The best known upper bound in three-dimensional case is $H_3\le 16$ and is due to Papadoperakis. The method is based on the reduction of the illumination problem for a general convex body to that of covering specific sets of relatively simple structure by certain rectangular parallelotopes. We use Papadoperakis' approach to improve approximately by a factor of three the best previously known upper bounds on $H_n$ for $n=4,5,6$. In particular, we show $H_4\le 96$ where the previous bound was $H_4\le 296$.

In the $4$-dimensional case we also obtain a \emph{precise} solution of two related covering problems. Namely, the smallest number of rectangular parallelotopes with sides parallel to the coordinate axes and the sum of dimensions strictly less than $1$ (or $\le1$) that is needed to cover the union of all $2$-dimensional faces of the $4$-dimensional unit cube is $89$ (or $88$, respectively).

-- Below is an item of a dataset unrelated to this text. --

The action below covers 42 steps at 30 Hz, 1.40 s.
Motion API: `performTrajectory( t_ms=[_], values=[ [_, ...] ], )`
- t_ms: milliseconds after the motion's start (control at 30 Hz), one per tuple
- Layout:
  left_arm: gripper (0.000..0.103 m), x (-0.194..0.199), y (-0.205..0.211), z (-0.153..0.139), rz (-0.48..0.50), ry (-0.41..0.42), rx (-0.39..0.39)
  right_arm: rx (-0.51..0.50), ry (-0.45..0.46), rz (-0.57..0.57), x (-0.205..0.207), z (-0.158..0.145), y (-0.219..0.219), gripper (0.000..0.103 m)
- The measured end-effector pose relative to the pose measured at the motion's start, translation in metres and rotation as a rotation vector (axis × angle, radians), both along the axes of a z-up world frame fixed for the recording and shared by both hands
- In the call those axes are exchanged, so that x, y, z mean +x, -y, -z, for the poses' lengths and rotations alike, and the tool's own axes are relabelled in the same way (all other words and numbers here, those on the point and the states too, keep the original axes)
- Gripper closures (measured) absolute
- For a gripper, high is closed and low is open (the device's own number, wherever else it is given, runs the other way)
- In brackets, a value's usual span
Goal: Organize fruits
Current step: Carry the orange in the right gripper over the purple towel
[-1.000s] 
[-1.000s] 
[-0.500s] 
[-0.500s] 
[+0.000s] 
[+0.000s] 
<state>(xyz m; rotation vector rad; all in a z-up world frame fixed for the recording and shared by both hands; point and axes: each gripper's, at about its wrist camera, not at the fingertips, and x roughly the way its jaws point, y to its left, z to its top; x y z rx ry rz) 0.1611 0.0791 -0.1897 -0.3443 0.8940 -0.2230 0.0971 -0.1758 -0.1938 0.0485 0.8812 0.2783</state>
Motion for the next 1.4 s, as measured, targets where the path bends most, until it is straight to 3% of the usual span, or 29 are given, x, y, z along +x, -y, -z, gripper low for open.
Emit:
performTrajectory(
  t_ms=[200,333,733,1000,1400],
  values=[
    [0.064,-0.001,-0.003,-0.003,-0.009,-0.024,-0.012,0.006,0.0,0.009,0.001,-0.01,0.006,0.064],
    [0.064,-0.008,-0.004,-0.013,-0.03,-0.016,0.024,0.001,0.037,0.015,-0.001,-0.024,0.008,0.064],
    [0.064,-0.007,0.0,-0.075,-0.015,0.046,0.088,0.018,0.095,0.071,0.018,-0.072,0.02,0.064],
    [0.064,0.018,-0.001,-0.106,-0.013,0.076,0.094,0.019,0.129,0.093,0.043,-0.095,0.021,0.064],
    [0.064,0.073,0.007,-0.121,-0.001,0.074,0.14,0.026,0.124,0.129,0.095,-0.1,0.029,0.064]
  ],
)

This is a joint work with V. Shepelska.

5 April 2019, 3:30 pm, 418 Machray Hall

Speaker: Xiaohong Zhang
Title: Quantum state transfer on graphs

Abstract: Let $G$ be a (weighted) graph on $n$ vertices, and let $M$ be either the adjacency or Laplacian matrix of $G$. Let $U(t) = e^{itM}$. Then $U(t)$ is a complex symmetric unitary matrix. For $1\leq j,k\leq n$, the fidelity of state transfer between vertices $j$ and $k$ at time $t$ is given by $p_{j,k}(t) = \left|(U(t))_{j,k}\right|^2=\left|e_j^TU(t)e_k\right|^2$, which is a number between 0 and 1. There are several interesting phenomena of quantum state transfer that are defined based on the notion of fidelity: perfect state transfer (PST), pretty good state transfer (PGST), and fractional revival (FR).

In this talk, an overview of related results, as well as some useful tools in the analysis will be presented.